### Exercise details
Copy the listing exactly; drop the pictures.

### Recorded information
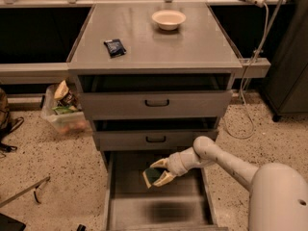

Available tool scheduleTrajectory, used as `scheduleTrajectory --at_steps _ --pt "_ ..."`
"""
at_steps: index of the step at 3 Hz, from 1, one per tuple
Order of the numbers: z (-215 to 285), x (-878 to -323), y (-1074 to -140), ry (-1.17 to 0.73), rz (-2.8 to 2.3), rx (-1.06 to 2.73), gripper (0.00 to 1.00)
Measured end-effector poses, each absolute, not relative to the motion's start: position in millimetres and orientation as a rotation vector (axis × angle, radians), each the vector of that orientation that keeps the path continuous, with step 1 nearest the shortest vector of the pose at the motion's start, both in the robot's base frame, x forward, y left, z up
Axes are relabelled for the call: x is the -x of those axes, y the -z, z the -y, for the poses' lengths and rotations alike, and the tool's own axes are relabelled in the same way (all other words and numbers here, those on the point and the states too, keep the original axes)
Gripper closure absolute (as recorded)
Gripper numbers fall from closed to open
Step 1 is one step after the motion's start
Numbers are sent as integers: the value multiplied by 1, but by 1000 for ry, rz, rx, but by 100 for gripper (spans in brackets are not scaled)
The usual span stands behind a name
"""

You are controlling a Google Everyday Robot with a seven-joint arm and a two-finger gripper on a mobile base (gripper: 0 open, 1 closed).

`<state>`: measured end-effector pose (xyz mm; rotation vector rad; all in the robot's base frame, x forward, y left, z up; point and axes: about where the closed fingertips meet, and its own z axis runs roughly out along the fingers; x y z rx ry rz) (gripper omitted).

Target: Pick sponge from bottom drawer and place on counter

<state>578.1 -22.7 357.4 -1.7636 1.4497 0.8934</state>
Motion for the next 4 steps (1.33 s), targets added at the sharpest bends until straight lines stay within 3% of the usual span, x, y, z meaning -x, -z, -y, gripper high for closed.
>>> scheduleTrajectory --at_steps 2,4 --pt "19 -583 -382 -854 -1433 1795 100" --pt "22 -600 -560 -813 -1333 1794 100"
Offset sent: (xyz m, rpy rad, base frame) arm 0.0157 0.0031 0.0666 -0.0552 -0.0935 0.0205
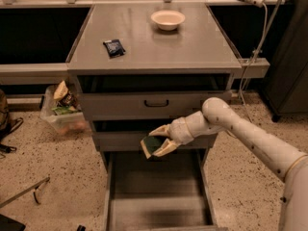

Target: Pick sponge from bottom drawer and place on counter

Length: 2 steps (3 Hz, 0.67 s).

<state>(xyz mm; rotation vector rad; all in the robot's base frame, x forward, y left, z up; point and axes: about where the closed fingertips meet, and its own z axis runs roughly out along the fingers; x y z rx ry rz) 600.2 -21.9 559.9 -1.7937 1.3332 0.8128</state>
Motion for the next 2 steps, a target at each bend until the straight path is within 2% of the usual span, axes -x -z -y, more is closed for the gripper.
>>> scheduleTrajectory --at_steps 1,2 --pt "25 -600 -638 -762 -1274 1831 100" --pt "25 -600 -639 -761 -1274 1831 100"
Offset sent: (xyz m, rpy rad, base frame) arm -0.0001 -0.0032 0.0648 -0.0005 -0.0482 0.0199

### Answer to the problem
Available tool scheduleTrajectory, used as `scheduleTrajectory --at_steps _ --pt "_ ..."`
"""
at_steps: index of the step at 3 Hz, from 1, one per tuple
Order of the numbers: z (-215 to 285), x (-878 to -323), y (-1074 to -140), ry (-1.17 to 0.73), rz (-2.8 to 2.3), rx (-1.06 to 2.73), gripper (0.00 to 1.00)
Measured end-effector poses, each absolute, not relative to the motion's start: position in millimetres and orientation as a rotation vector (axis × angle, radians), each the vector of that orientation that keeps the path continuous, with step 1 nearest the shortest vector of the pose at the motion's start, both in the robot's base frame, x forward, y left, z up
Axes are relabelled for the call: x is the -x of those axes, y the -z, z the -y, for the poses' lengths and rotations alike, and the tool's own axes are relabelled in the same way (all other words and numbers here, those on the point and the states too, keep the original axes)
Gripper closure absolute (as recorded)
Gripper numbers fall from closed to open
Step 1 is one step after the motion's start
Numbers are sent as integers: the value multiplied by 1, but by 1000 for ry, rz, rx, but by 100 for gripper (spans in brackets are not scaled)
The usual span stands behind a name
"""

You are controlling a Google Everyday Robot with a seven-joint arm and a two-finger gripper on a mobile base (gripper: 0 open, 1 closed).

`<state>`: measured end-effector pose (xyz mm; rotation vector rad; all in the robot's base frame, x forward, y left, z up; point and axes: about where the closed fingertips meet, and its own z axis runs roughly out along the fingers; x y z rx ry rz) (gripper omitted).

Target: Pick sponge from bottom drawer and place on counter

<state>578.1 -22.7 357.4 -1.7636 1.4497 0.8934</state>
Motion for the next 4 steps (1.33 s), targets added at the sharpest bends until straight lines stay within 3% of the usual span, x, y, z meaning -x, -z, -y, gripper high for closed.
>>> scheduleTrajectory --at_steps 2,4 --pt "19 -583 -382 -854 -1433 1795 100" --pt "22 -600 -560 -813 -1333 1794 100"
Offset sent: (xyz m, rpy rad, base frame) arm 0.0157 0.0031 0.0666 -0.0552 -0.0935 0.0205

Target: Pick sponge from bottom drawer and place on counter

Length: 2 steps (3 Hz, 0.67 s).

<state>(xyz mm; rotation vector rad; all in the robot's base frame, x forward, y left, z up; point and axes: about where the closed fingertips meet, and its own z axis runs roughly out along the fingers; x y z rx ry rz) 600.2 -21.9 559.9 -1.7937 1.3332 0.8128</state>
Motion for the next 2 steps, a target at each bend until the straight path is within 2% of the usual span, axes -x -z -y, more is closed for the gripper.
>>> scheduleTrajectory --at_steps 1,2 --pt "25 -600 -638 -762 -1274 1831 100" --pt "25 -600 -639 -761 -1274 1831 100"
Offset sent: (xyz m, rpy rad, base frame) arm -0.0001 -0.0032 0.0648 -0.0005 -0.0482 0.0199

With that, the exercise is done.